Eco-Hebdo : redoutables arbitrages
Quand on tire le fil de la pelote des causalités, on s’aperçoit que la crise agricole est plus complexe que les dérèglements de la chaîne qui va du producteur au consommateur. Les causes les plus visibles – les produits sous-payés au paysan et les marges parfois astronomiques des intermédiaires – ont caché les évolutions plus souterraines. Parmi celles-ci : le comportement des consommateurs et les arbitrages de ces derniers. Une approche long-thermiste.
Que nous disent les statistiques ? Le budget alimentaire des ménages est en baisse relative constante. Il est passé de 35% en 1960 à 18% en 2021. En valeur absolue, il s’est stabilisé, selon l’INSEE. Pour l’exprimer clairement, c’est la part d’autres budgets qui s’est développée, le logement et le transport en particulier et qui arrivent presque à égalité avec la part dévolue aux achats de produits alimentaires. Le poids des dépenses dites contraintes.
Arrive maintenant l’inflation, même si elle paraît plus maîtrisée depuis quelques mois. Que risque-t-il de se passer ? Dans l’impossibilité d’agir sur les dépenses contraintes, par définition, les ménages vont faire porter leurs efforts sur le budget alimentaire. Soit ils diminueront le volume de leurs achats, soit ils rechercheront les produits premiers prix. Des arbitrages au quotidien, surtout chez les plus modestes.

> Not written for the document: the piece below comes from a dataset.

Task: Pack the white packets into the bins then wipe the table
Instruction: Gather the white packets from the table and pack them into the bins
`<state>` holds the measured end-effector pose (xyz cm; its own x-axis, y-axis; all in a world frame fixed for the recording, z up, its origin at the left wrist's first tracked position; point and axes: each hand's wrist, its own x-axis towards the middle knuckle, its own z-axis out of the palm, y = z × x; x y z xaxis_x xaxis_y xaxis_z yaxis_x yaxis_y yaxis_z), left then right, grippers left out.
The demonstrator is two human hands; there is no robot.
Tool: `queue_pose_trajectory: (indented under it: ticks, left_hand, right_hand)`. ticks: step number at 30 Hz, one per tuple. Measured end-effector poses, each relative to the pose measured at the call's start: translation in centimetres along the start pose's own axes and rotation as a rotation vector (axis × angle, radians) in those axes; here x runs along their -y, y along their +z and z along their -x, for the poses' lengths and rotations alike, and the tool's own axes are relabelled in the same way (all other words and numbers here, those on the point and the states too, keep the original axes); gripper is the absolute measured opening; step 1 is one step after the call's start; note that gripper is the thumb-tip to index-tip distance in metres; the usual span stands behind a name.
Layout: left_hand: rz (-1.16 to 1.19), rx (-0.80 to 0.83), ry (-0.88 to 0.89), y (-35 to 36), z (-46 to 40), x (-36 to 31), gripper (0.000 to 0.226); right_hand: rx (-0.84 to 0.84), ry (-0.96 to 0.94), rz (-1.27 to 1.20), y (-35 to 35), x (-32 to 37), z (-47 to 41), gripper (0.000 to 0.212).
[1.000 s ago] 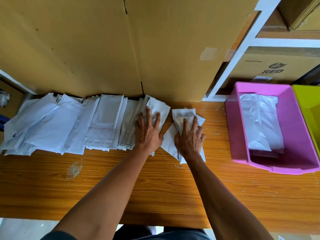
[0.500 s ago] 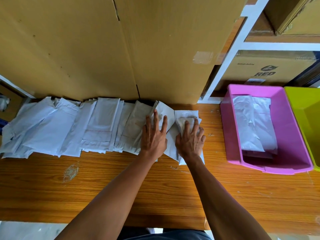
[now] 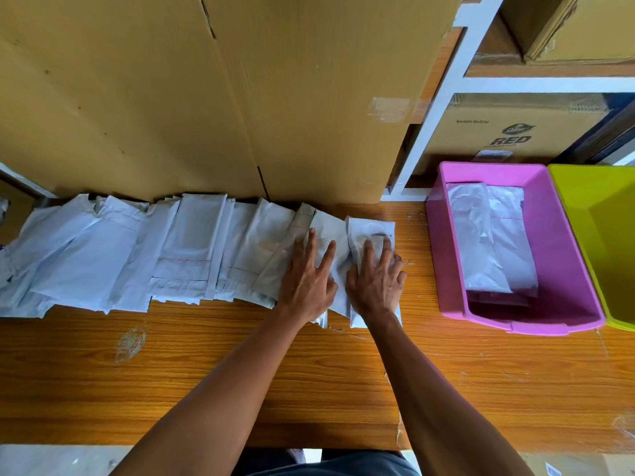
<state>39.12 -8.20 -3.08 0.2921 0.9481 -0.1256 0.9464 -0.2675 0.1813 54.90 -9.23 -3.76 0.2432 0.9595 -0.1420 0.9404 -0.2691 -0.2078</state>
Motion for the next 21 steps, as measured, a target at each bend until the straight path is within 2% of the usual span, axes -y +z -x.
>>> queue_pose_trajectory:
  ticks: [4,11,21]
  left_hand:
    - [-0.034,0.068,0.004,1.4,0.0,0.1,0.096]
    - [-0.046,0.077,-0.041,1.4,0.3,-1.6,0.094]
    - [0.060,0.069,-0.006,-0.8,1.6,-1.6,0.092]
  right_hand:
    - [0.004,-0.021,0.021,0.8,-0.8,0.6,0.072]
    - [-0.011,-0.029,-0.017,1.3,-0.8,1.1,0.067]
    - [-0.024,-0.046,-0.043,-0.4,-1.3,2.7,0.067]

Le résultat statistique est là : la consommation de produits alimentaires a encaissé un lourd recul de 13,9% entre mars 2021 et avril 2023.
Les producteurs seront confrontés au même dilemme: produire mieux, mais plus cher, ou produire plus, mais moins cher. Qualité contre quantité. C’est dire que la solution à la crise agricole ne va pas de soi.